Mezzadri remarca que la rentabilidad promedio de la generación térmica en la Argentina ha sido cinco veces inferior a la rentabilidad alcanzada en otros mercados de similares características y madurez que el nuestro. CTM no fue una excepción a esta realidad. “Yo creo que hay buena voluntad pero todavía hay que terminar de conversar. En la medida que existe un diálogo, siempre hay esperanza de que todo esto que estoy planteando se ubicará en una situación que lo haga posible.”

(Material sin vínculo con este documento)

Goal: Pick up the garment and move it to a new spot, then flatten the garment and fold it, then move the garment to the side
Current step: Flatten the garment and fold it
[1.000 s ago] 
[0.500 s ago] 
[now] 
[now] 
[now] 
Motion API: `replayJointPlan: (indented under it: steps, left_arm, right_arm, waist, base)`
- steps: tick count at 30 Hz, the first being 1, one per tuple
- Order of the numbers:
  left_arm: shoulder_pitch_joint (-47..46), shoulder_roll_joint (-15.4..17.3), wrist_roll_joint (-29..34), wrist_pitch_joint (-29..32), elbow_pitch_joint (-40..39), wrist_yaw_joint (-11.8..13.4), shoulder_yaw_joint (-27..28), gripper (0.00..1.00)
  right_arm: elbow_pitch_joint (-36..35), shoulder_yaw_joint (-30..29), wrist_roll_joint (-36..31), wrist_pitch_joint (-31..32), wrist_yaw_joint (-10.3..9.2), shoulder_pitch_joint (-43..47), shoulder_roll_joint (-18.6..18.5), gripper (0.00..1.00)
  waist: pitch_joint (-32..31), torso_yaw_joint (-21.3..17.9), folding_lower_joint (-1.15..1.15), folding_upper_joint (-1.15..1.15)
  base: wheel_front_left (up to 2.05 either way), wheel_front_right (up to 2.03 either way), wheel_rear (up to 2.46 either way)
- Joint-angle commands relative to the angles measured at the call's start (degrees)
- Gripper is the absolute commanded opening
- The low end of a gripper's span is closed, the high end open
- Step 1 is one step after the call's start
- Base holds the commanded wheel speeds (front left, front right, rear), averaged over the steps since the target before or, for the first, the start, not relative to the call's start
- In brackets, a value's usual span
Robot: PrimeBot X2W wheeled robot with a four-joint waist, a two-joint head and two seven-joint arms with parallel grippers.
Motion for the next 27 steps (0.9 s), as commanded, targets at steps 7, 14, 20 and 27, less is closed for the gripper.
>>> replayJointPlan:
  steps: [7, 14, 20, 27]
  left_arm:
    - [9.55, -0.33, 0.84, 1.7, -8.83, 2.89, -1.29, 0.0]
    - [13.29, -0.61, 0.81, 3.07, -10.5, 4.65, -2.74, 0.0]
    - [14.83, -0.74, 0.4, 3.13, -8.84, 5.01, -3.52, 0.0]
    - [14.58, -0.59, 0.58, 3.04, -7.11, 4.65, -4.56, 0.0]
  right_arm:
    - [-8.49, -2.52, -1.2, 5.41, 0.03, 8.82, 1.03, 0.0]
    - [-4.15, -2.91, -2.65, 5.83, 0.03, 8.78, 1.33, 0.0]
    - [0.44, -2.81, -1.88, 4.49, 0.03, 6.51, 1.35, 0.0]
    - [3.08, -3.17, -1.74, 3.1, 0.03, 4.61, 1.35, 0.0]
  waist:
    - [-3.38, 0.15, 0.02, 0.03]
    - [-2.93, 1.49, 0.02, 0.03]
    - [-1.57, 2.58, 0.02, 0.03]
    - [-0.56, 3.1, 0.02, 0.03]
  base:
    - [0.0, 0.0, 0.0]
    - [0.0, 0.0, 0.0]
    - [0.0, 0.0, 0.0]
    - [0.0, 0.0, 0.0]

Para CMS, la adquisición de activos en generación de energía eléctrica en Argentina interesaba como proyecto de crecimiento empresario en un país que, se suponía, estaba en condiciones de crecer y era jurídicamente confiable. Hacia 1994, CMS ya había adquirido participaciones en dos plantas de generación en Argentina: Central Térmica San Nicolás e Hidroeléctrica El Chocón. En el caso de CTM, sus instalaciones de generación se encontraban prácticamente abandonadas, tal como quedó documentado al momento de transferirse su propiedad en la madrugada del 1 de Noviembre de 1994. Sólo 60 MW de potencia estaban operativos en la planta, de un total de 275 MW que formaban parte de la potencia de placa o teórica de CTM al momento de ser transferida. Para el desarrollo fue muy importante la vigencia de reglas de juego claras, en el marco de la ley 24.065.
Refiriéndose a cómo ve el futuro a mediano plazo, Mezzadri dijo “Me gustaría que el país mostrara un crecimiento de no menos de un 4% anual, para que el desempleo baje y aumente el bienestar de la gente y la Argentina vuelva a estar considerada como un país importante en el concierto internacional”.